[Start of Attachment]

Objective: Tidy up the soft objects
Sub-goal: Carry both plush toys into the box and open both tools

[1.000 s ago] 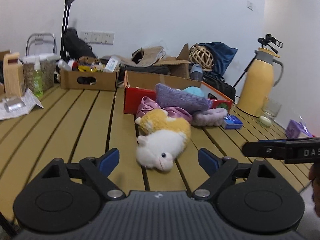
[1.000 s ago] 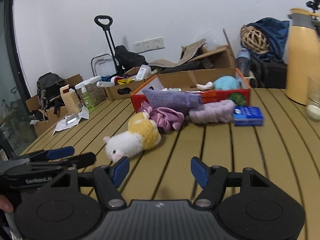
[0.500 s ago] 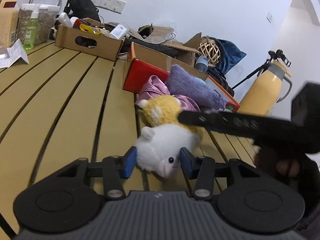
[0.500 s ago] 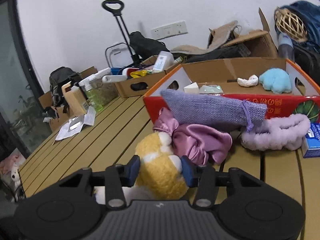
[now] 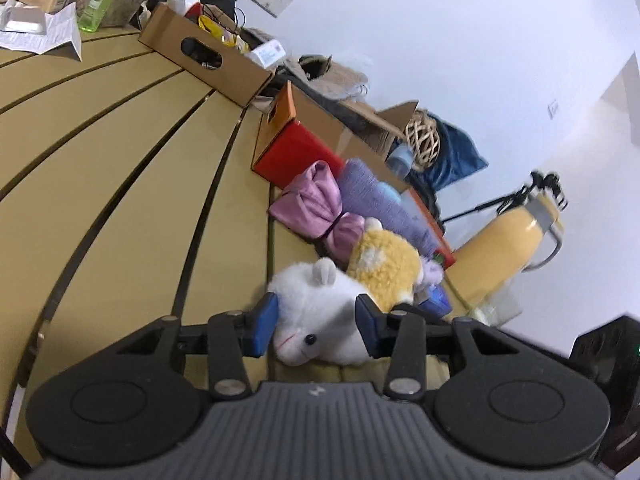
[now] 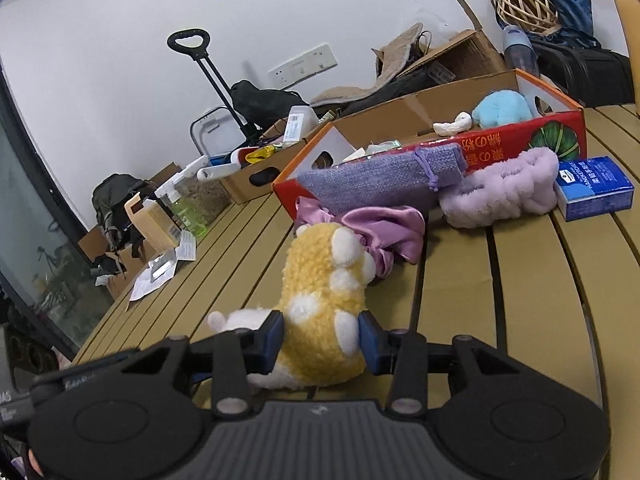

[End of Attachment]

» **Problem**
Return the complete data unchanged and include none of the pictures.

» **Completed exercise**
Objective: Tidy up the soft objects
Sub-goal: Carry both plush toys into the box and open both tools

[1.000 s ago] 
[1.000 s ago] 
[0.500 s ago] 
[0.500 s ago] 
[now] 
[now] 

That's the answer, with nothing more to add.